◆ WHAT YOU ARE ASKED TO DO ◆
Copy all data exactly. Skip pictures.

◆ ENTRIES SHOWN ◆
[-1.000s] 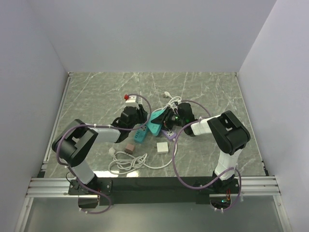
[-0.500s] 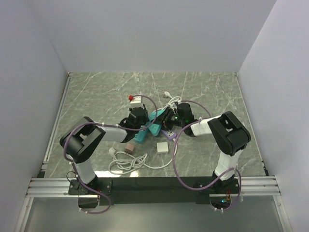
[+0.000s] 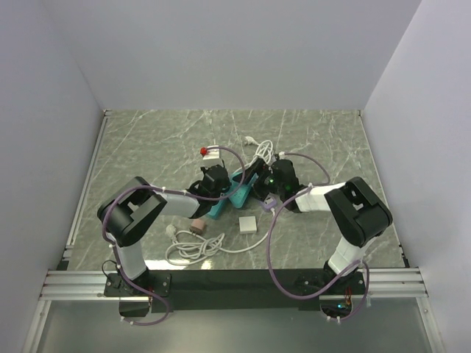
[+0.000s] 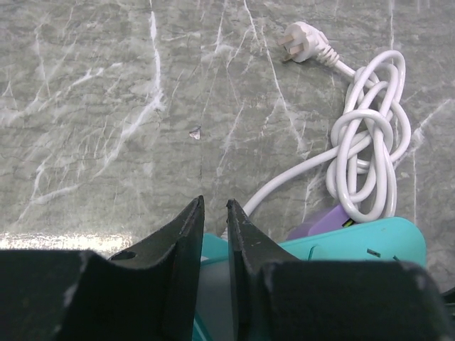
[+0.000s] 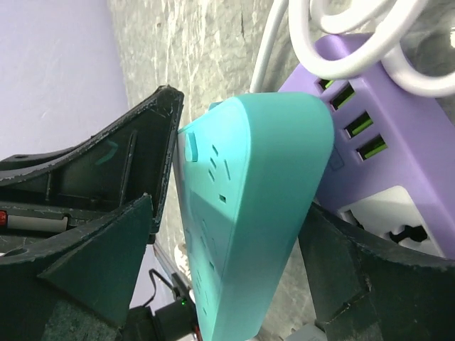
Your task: Insert the plug
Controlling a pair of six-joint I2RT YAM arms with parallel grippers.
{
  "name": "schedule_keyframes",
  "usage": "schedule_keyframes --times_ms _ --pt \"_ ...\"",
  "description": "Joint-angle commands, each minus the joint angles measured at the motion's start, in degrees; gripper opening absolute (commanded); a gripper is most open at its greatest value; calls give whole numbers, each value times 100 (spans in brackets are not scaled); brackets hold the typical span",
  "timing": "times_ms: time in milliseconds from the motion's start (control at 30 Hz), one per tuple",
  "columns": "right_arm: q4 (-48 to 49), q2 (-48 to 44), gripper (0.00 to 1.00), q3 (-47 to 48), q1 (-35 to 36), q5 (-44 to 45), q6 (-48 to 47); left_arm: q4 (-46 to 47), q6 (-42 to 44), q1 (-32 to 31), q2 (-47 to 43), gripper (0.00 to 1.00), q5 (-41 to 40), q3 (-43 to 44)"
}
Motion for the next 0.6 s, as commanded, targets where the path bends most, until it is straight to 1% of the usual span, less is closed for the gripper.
schedule_keyframes --times_ms 0,67,300,367,467,533,567 --pt "-1752 351 90 -600 -151 1316 -310 -655 13 -71 177 25 -82 -124" --pt "-1742 201 91 -732 -142 1360 -257 -655 22 -79 159 25 -196 -168" --pt "-2357 -1229 91 -908 -142 2054 -468 -567 40 -71 80 25 -250 -274" --pt "-2542 -1486 91 -934 -142 2221 -529 -584 48 -79 97 25 -258 -265" --pt "-2736 -2100 88 -934 -11 2502 -670 -575 40 -79 63 25 -293 -308" --pt "-2814 -2295 82 -891 173 2827 -827 -514 48 -79 -34 25 -320 -370" --pt "-2832 -2461 82 -856 253 2950 -907 -505 57 -79 -69 25 -320 -379"
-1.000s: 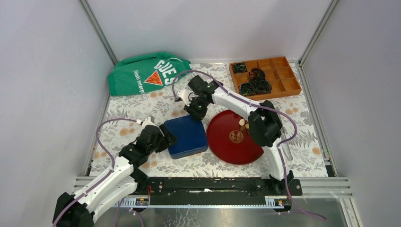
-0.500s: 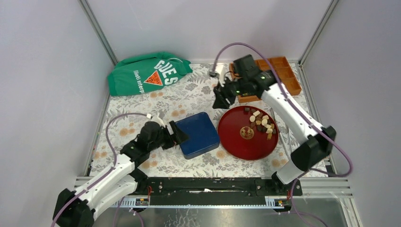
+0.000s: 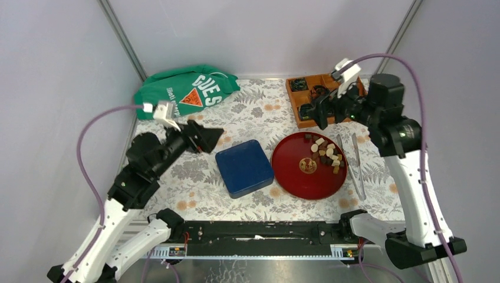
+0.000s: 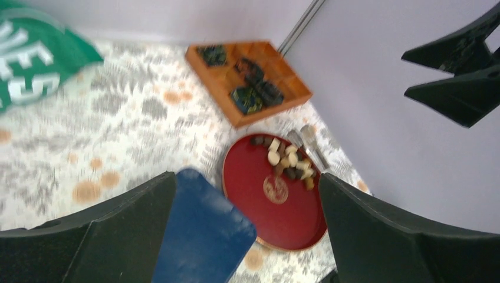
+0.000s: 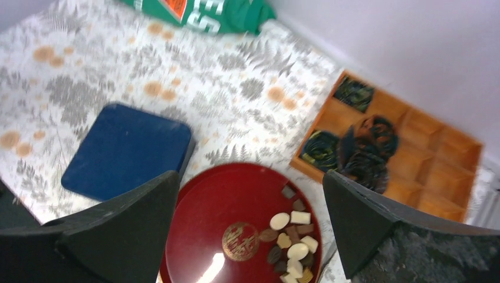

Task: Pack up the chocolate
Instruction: Close the box lid on the packing box, then reset both arms

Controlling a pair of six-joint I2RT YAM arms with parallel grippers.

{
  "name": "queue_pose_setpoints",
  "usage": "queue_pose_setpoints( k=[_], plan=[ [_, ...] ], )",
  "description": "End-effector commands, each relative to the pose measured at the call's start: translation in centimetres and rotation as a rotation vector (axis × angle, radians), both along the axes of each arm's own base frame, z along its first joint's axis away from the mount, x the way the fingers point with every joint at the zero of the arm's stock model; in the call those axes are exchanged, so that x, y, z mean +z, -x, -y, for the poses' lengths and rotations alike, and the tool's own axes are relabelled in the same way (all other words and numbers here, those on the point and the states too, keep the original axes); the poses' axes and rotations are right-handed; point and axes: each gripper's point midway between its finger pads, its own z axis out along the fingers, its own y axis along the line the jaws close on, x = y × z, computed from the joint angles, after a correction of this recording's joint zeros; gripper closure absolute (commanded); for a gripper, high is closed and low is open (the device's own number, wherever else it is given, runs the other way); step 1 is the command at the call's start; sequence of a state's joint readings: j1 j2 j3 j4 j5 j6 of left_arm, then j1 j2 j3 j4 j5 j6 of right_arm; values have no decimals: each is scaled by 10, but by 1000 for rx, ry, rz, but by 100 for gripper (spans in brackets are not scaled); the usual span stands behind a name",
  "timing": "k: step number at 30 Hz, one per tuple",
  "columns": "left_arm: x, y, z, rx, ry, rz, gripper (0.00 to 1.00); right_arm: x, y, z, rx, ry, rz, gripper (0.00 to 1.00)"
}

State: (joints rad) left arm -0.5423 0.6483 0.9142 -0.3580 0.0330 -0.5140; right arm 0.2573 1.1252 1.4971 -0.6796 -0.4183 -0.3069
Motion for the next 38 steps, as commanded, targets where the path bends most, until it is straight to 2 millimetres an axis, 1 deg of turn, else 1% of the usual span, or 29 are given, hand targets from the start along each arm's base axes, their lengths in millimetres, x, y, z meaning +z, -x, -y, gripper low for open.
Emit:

◆ ANSWER SECTION ◆
[-1.000s] 
[-0.500s] 
[+0.000s] 
[+0.000s] 
[+0.000s] 
Your task: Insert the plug
Controlling a pair of six-joint I2RT YAM arms with parallel grippers.
{
  "name": "schedule_keyframes",
  "usage": "schedule_keyframes --times_ms _ --pt \"_ ...\"",
  "description": "Joint-angle commands, each minus the joint angles measured at the motion's start, in degrees; gripper opening absolute (commanded); a gripper is most open at its greatest value; calls give whole numbers, each value times 100 (spans in brackets are not scaled); brackets hold the typical span",
  "timing": "times_ms: time in milliseconds from the motion's start (control at 30 Hz), one per tuple",
  "columns": "right_arm: q4 (-48 to 49), q2 (-48 to 44), gripper (0.00 to 1.00), q3 (-47 to 48), q1 (-35 to 36), q5 (-44 to 45), q6 (-48 to 47); left_arm: q4 (-46 to 47), q6 (-42 to 44), q1 (-32 to 31), q2 (-47 to 43), gripper (0.00 to 1.00), q5 (-41 to 40), q3 (-43 to 44)"
}
Motion for the next 0.6 s, as commanded, targets where the path bends most, until it is straight to 1% of the usual span, less is closed for the gripper.
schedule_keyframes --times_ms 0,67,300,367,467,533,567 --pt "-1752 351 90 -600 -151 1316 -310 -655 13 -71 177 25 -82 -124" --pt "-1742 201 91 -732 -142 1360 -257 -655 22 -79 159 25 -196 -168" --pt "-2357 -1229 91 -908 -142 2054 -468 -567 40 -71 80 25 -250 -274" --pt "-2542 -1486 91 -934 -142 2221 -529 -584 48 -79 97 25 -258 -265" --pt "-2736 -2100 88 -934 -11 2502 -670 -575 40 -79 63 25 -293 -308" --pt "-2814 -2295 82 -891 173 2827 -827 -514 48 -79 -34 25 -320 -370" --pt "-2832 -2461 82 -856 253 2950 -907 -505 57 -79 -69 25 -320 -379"
-1.000s: 
-0.500s: 
+0.000s: 
+0.000s: 
+0.000s: 

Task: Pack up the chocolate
Instruction: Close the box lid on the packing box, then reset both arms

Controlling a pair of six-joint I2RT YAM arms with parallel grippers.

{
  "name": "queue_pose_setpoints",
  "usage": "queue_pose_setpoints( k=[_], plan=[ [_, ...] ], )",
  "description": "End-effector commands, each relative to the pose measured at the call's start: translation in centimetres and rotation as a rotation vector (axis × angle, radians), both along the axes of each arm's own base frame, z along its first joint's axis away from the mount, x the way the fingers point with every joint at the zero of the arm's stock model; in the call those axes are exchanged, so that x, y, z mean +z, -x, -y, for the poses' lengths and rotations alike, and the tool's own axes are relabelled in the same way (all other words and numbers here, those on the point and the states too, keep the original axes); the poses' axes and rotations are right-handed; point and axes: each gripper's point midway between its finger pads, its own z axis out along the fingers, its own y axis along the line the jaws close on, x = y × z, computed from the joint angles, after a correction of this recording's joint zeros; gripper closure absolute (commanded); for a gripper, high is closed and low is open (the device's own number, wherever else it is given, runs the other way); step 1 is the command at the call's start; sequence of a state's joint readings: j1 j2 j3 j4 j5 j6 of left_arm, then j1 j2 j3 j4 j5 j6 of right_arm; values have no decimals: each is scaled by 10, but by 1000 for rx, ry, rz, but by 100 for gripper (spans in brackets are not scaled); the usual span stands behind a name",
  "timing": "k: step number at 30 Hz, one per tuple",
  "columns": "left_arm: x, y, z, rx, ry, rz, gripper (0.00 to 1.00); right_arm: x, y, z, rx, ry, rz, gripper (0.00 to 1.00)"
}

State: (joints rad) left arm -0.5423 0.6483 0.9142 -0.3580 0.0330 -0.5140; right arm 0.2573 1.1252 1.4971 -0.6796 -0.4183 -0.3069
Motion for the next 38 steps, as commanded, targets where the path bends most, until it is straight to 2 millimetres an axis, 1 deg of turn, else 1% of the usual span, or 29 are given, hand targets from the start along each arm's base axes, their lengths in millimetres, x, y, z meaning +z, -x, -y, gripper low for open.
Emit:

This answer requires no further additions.